## What needs to be done
Among the lines of data below, reproduce only those from the one with "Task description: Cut" through the one with "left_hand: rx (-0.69", exactly as they stand, both ends included.

=== Section Start ===

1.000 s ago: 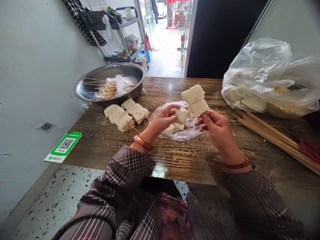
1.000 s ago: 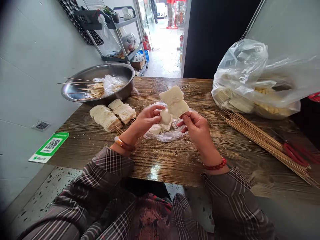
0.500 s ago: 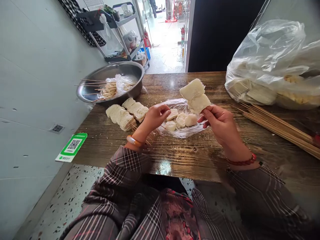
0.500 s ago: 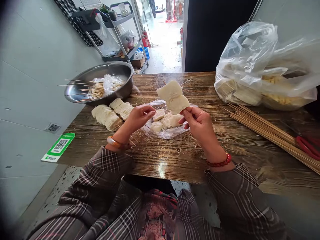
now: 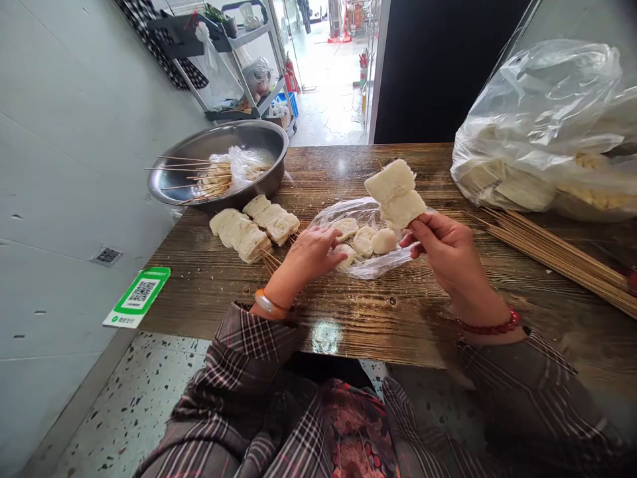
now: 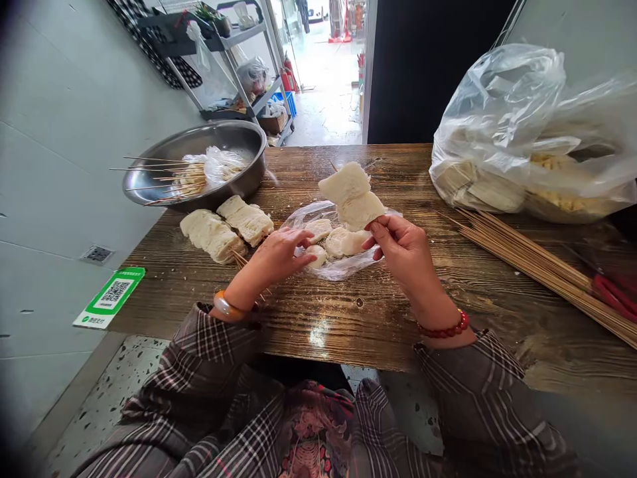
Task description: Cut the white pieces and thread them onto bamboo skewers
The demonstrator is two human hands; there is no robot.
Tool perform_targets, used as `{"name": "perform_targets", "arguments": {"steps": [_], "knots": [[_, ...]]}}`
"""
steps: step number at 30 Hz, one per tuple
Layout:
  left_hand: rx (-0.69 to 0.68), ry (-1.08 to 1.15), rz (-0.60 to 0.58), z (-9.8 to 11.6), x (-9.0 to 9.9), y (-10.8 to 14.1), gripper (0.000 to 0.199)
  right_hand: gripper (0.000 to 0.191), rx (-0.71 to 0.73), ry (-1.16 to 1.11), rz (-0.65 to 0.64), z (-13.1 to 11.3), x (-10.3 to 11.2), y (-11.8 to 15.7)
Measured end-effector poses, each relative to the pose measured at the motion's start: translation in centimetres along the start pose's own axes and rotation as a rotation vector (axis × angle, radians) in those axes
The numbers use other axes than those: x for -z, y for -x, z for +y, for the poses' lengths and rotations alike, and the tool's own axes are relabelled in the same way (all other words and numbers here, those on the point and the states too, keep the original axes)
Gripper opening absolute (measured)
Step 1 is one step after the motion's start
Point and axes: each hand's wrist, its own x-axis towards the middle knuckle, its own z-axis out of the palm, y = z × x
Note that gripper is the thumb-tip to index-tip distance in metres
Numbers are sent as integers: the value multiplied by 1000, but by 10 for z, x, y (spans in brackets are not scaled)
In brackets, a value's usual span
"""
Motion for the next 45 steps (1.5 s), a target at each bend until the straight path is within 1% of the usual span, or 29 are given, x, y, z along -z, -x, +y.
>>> {"name": "perform_targets", "arguments": {"steps": [2, 4, 7, 9, 12, 15, 18, 20, 23, 25, 26, 28, 30, 33, 36, 38, 41, 45], "knots": [[-42, 85, -1, -3, -3, 0, 29, 24, -3, -2, 11, 0, 0, 0], [-83, 173, -16, -5, -5, -1, 33, 23, -6, -2, 22, 1, 0, -1], [-101, 305, -33, -5, -6, -2, 29, 22, -10, -6, 30, 1, 0, -1], [-84, 386, -16, -3, -3, -3, 23, 21, -7, -5, 25, 1, 0, 0], [-18, 497, 95, 1, 3, -3, 13, 22, -5, 4, 16, 2, 0, 1], [81, 650, 239, 3, 8, -3, 15, 23, -9, 9, 7, 3, 0, 3], [174, 938, 353, 3, 8, -5, 21, 24, -12, 21, -3, 3, 0, 3], [217, 1153, 398, 4, 7, -5, 26, 24, -8, 34, -3, 3, 1, 3], [267, 1379, 410, 7, 8, -7, 37, 24, 20, 62, 2, 3, 1, 3], [300, 1496, 386, 10, 11, -10, 44, 24, 53, 94, 18, 2, 0, 3], [311, 1549, 364, 12, 14, -12, 43, 25, 67, 107, 28, 1, -1, 3], [321, 1644, 328, 16, 18, -16, 36, 26, 81, 109, 39, 0, -2, 4], [320, 1722, 340, 19, 21, -21, 28, 27, 71, 79, 31, -2, -3, 6], [360, 1814, 419, 21, 18, -26, 22, 30, -4, 30, -8, -4, -3, 8], [442, 1870, 449, 19, 14, -27, 19, 33, -102, 49, -107, -6, -2, 10], [461, 1893, 467, 16, 13, -26, 22, 33, -136, 101, -184, -8, -3, 11], [448, 1912, 530, 11, 16, -23, 23, 35, -144, 189, -253, -8, -6, 12], [456, 1914, 602, 9, 20, -20, 16, 35, -121, 279, -269, -2, -6, 14]]}}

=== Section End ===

## Solution for this exercise
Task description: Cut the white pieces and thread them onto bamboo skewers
The demonstrator is two human hands; there is no robot.
Tool perform_targets, used as `{"name": "perform_targets", "arguments": {"steps": [_], "knots": [[_, ...]]}}`
"""
steps: step number at 30 Hz, one per tuple
Layout:
  left_hand: rx (-0.69 to 0.68), ry (-1.08 to 1.15), rz (-0.60 to 0.58), z (-9.8 to 11.6), x (-9.0 to 9.9), y (-10.8 to 14.1), gripper (0.000 to 0.199)

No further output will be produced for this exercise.